Pendapat Wallace yang menyatakan karang sebagai penghalang kapal-kapal itu muncul pada beberapa halaman dalam catatan sejarah Nusantara, The Malay Archipelago (2015), ketika melayari perairan di Waiego, Raja Ampat, di Papua Barat pada 1860-an. Di antaranya pada halaman 490, ketika ia harus memutar di ujung selatan pulau-pulau atau menjauh ke arah laut karena menjumpai terumbu karang.
Pandangan pengalaman empiris Wallace dari sudut pandang daratan ini lumrah saja saat itu. Bahkan, hingga kini pun masih banyak orang yang beranggapan karang hanyalah bebatuan yang teronggok di tepi pantai.
Tak banyak yang menyadari, karang merupakan hewan yang bertahan hidup sejak zaman purba serta berkoloni dan bertumbuh serta berkembang biak. Keberadaan biota ini menjadi dasar kehidupan bagi ekosistem terumbu karang.
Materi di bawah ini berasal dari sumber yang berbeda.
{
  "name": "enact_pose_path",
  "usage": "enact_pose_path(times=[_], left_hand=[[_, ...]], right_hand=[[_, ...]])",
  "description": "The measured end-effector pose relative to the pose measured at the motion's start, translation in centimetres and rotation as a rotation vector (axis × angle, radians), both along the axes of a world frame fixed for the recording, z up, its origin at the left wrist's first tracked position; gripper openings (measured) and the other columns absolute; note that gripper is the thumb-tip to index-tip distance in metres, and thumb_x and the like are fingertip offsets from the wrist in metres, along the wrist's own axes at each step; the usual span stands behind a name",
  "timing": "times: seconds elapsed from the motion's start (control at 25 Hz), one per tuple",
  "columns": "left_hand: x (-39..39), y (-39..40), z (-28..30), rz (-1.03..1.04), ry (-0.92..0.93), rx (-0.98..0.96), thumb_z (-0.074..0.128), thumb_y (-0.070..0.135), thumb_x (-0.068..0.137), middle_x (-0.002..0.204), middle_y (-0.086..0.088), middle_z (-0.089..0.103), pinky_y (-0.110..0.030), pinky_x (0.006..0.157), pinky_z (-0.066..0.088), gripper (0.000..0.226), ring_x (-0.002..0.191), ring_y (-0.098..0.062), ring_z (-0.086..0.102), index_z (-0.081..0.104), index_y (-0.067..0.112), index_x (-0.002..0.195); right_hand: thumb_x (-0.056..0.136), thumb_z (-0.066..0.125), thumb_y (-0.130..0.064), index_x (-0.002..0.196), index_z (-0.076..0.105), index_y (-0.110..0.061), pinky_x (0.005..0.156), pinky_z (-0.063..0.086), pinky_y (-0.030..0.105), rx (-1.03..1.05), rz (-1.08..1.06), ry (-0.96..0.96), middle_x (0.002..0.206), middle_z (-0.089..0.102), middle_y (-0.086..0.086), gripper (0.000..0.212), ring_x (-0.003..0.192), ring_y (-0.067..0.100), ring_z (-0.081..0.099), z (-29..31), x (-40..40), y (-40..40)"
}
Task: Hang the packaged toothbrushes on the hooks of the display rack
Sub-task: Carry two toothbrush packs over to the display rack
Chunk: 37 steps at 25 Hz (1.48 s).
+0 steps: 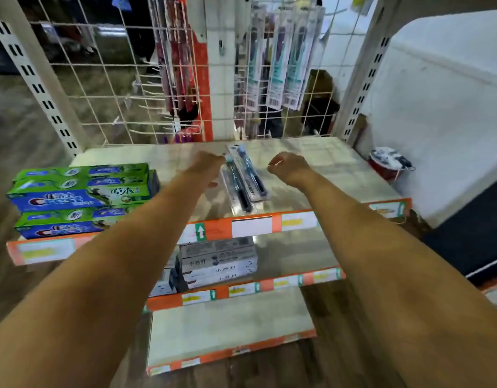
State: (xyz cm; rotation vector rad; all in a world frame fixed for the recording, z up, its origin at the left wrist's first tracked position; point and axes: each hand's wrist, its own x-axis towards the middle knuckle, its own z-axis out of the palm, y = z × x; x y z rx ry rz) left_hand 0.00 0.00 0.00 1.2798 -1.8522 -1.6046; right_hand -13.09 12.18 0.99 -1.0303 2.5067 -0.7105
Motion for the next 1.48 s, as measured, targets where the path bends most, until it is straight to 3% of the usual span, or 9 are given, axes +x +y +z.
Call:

Riset terkini yang dikutip dalam laporan Lembaga Konservasi Dunia atau IUCN (Scott F Heron dkk, 2016) berjudul ”Explaining Ocean Warming: Causes, Scale, Effects, and Consequences” menyebutkan, ekosistem terumbu karang menjadi habitat lebih dari 25 persen spesies ikan di laut. Bahkan, terumbu karang yang hanya menutup 0,1 persen bagian dari area dasar laut merupakan sumber pemenuhan kebutuhan 9,8 miliar dollar AS dari layanan sosial, ekonomi, dan budaya secara global per tahun.
Di Indonesia, ekosistem terumbu karang ini pun menyokong langsung kehidupan jutaan masyarakat yang tinggal di pesisir. Posisi penting ini bukan tanpa ancaman. Catatan Status Terumbu Karang 2017 yang berisi pantauan para peneliti Pusat Penelitian Oseanografi Lembaga Ilmu Pengetahuan Indonesia pada tahun 2016, tutupan karang di Indonesia menunjukkan tren penurunan sejak tahun 2013. Tren yang juga dialami negara-negara lain.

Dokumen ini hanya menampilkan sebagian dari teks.